Şimdi en yukarıda ait olduğumuz yerdeyiz. Ülke futbolu ile yeni tanışanlar veya sadece kendilerine dayatılan kadar takip edenler Göztepe’yi süper ligin yeni takımı olarak görse de az çok bu işin içinde yoğurulmuş herkes için ‘taş yerinde ağırdır’ tabiri misali Göztepe kendi ligine geri dönmüştür. Bu yüzden alt ligler de bile zaman zaman adını söylemekte zorlandığımız rakiplere karşı oynarken dört maçlık galibiyet serisi yakalayamazken bugün daha fazlası olur mu? diye kendi kendimize soruyoruz. Bu takım %65 topa sahip olduğu, 561 pas yapıp 8 korner attığı Başakşehir maçını kazanmış olsa pazar günü İstanbul’a ilk yarının son haftasında liderlik koltuğunu korumak için gidiyor olacaktı. Belki zaman zaman oynanan oyunun üzerinde puan alındı, belki oyuncu kalitesinin üzerinde puan alındı ama bu takım kazanmayı biliyor, mücadele ediyor, en önemlisi sonuç ne olursa olsun maç sonu tribüne çağırılacağını biliyor. En önemlisi ise zirveye oynamak bu kulübün genlerinde var.
Geçen sezon bir alt ligde mücadele eden takımdan dün 5 oyuncu süre aldı. Geçen sezon play off finalinde kazanamamış olsak belki de bu sene bir alt ligde Tanju ve Leo görev yapmayacaktı ama dün süper denilen ligde takımın iki kenar bekini oluşturdular. Oyuncuların tüm iyi niyetine rağmen bu durum bizim adımıza özellikle hücum yönünden bir takım sıkıntılar oluşturmadı değil. Tanju’nun rakip yarı alana geçmemiş olması, Leo’nun hücuma destek için çıktığında savunma anlamında sıkıntılar yaşıyor olmamız ve stoper özellikli bir oyuncu olduğundan rakip hücumlarda pozisyon hatalarına açık olması bir takım sıkıntılar yaşamamıza sebep oldu. Özellikle rakibin kale çizgisine inip ceza sahası ve kale alanı içine attığı toplar dün boşa düşmüş olabilir ama önümüzdeki hafta için bizim adımıza ciddi uyarı niteliği taşıyor.

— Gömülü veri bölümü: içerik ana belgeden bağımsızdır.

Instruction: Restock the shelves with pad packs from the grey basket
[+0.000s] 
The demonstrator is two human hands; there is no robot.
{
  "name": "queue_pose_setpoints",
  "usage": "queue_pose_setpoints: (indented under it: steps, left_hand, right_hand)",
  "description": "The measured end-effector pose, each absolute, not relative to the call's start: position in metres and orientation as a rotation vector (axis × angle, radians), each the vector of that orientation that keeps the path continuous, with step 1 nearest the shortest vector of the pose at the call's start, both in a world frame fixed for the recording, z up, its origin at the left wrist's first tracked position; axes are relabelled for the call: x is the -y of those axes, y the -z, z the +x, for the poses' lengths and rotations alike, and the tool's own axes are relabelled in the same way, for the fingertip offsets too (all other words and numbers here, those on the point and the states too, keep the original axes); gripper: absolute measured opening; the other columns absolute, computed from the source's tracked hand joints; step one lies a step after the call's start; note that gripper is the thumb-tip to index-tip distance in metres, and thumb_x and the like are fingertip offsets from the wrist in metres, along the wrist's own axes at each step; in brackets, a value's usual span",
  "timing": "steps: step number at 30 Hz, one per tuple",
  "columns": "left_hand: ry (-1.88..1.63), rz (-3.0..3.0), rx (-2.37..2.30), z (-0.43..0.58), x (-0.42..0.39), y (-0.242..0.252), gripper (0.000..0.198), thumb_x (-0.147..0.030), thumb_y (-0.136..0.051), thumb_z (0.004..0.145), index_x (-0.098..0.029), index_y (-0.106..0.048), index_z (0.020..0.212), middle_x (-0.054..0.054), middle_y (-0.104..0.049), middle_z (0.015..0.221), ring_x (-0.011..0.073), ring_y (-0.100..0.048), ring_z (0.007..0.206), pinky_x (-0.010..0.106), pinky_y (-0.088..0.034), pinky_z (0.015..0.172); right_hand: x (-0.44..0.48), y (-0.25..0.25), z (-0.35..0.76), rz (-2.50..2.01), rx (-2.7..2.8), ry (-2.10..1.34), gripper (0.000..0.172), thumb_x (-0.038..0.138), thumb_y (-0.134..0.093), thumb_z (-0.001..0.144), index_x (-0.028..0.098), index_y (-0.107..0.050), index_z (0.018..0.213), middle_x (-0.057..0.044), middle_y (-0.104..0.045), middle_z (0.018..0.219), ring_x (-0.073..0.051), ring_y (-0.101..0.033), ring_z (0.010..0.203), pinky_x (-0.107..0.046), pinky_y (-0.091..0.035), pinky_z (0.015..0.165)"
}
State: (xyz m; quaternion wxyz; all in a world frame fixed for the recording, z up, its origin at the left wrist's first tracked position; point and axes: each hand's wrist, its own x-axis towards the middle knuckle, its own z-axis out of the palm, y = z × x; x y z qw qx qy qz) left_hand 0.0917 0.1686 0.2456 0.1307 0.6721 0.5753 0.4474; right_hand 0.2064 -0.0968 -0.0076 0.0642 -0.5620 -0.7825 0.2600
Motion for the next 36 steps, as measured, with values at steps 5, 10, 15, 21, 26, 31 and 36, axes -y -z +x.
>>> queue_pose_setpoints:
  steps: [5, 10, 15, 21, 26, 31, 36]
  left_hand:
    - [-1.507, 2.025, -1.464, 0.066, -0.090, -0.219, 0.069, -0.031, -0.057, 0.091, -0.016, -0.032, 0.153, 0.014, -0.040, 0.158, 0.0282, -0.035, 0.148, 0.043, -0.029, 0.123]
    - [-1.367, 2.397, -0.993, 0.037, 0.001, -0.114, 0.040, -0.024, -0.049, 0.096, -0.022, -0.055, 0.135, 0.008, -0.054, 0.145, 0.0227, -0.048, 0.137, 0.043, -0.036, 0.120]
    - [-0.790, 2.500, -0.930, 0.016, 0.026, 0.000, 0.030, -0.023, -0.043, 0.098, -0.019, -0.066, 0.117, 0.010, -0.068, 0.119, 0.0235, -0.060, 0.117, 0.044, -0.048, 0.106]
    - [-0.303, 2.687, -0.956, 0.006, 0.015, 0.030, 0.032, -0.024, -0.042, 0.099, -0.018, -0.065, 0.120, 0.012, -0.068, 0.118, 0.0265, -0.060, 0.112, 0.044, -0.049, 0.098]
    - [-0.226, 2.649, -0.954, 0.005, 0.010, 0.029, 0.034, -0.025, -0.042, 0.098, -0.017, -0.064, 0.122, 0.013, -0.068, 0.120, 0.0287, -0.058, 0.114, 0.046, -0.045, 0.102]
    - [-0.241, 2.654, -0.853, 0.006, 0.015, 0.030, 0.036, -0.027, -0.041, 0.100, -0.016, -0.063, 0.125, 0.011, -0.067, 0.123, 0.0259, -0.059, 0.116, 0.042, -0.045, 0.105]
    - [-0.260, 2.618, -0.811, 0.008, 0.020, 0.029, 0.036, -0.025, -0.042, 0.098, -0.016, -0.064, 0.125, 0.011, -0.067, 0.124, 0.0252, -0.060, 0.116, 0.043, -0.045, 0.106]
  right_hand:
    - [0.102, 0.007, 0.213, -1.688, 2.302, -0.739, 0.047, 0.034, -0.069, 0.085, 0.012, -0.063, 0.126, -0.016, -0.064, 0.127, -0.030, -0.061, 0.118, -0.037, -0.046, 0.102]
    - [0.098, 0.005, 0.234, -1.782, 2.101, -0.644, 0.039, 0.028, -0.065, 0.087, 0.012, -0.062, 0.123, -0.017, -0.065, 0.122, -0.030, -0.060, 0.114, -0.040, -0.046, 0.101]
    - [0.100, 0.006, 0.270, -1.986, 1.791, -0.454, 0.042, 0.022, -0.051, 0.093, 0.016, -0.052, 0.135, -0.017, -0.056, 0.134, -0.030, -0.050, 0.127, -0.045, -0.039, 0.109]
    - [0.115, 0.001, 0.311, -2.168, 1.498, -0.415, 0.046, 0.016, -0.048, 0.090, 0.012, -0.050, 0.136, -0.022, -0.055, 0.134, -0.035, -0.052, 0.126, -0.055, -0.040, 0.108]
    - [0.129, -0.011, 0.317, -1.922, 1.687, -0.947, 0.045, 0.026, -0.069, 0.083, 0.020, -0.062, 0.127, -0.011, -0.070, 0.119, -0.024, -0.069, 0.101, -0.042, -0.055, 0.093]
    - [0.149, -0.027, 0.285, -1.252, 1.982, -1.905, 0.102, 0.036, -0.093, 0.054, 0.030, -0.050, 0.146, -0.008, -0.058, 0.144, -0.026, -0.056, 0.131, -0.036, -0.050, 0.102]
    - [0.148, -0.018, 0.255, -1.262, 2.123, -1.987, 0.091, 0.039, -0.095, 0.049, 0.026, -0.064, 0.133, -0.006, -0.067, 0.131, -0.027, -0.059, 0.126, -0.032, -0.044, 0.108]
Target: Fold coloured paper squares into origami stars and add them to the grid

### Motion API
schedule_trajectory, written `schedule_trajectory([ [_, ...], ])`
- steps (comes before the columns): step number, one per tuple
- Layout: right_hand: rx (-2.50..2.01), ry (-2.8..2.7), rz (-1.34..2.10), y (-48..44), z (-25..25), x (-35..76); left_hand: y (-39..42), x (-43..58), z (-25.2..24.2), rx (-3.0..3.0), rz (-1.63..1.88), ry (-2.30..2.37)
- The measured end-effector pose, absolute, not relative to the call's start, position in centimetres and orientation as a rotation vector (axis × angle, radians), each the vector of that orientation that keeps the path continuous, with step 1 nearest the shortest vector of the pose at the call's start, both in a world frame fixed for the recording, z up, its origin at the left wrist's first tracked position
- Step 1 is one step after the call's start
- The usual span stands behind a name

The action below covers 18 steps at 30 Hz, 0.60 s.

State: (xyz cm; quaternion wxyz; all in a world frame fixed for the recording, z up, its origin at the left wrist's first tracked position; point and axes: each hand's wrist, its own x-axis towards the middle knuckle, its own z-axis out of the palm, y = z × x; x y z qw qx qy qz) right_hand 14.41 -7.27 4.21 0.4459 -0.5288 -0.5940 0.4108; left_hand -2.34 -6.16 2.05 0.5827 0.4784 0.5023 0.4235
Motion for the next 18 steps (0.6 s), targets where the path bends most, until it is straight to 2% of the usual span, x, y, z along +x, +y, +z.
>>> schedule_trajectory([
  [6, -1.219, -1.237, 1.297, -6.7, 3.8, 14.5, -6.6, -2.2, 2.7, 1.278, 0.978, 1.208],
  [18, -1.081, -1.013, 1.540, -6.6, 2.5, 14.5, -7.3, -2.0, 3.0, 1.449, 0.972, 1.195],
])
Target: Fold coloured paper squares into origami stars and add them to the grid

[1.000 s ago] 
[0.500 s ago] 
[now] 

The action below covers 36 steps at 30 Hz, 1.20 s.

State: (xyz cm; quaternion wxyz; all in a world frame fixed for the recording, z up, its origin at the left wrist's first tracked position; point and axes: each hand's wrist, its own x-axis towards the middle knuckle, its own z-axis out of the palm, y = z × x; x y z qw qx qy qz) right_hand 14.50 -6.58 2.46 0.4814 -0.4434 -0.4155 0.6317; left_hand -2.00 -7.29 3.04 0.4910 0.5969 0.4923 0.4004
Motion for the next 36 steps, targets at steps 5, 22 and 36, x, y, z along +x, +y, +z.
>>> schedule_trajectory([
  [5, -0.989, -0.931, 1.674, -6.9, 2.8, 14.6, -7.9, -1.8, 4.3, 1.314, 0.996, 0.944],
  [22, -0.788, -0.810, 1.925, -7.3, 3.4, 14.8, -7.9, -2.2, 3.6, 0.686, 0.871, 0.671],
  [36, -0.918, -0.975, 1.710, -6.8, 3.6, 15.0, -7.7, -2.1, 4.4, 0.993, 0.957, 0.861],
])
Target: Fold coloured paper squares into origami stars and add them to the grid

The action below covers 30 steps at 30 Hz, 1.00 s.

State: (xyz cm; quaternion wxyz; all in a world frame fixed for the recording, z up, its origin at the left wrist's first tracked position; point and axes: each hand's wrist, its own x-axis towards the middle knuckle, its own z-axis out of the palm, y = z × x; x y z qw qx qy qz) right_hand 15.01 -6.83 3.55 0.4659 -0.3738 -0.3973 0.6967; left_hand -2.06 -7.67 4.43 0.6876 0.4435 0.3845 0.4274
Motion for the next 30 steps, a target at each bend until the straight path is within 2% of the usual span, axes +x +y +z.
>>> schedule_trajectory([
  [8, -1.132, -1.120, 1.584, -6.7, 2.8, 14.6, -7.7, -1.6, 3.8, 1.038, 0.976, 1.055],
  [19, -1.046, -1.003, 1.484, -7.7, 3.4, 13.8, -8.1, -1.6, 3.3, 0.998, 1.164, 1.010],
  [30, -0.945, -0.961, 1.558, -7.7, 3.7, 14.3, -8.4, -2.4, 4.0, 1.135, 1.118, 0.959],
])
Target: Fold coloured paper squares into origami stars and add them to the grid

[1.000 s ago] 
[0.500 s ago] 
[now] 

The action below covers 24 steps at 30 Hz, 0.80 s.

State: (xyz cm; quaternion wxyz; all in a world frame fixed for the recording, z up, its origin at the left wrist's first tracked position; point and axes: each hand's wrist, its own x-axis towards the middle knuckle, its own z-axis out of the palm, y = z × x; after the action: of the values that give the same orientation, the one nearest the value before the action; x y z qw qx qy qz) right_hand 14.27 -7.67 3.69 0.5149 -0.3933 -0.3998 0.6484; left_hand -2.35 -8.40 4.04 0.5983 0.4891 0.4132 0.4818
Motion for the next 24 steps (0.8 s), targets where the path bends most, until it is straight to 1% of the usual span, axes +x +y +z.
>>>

Şimdi önümüzde zorluk derecesi çok daha yüksek bir mücadele var. Pazar günü İstanbul’dan puan veya puanlar ile dönmek istiyorsak son haftalar da ortaya koyduğumuz oyunun muhakkak üzerine çıkmalıyız. Dün Konyaspor’un önde baskı yapmadığı anlarda kendi yarı alanımızda yaptığımız bir hayli fazla hazırlık pasına önde basan bir rakip asla izin vermez. İlk yarının son maçının sonucu ne olursa olsun bu takım 17 haftalık süreçte maliyet/performans yönünden göz önüne alındığında Kayserispor ile birlikte ligin en başarılı iki takımından biridir.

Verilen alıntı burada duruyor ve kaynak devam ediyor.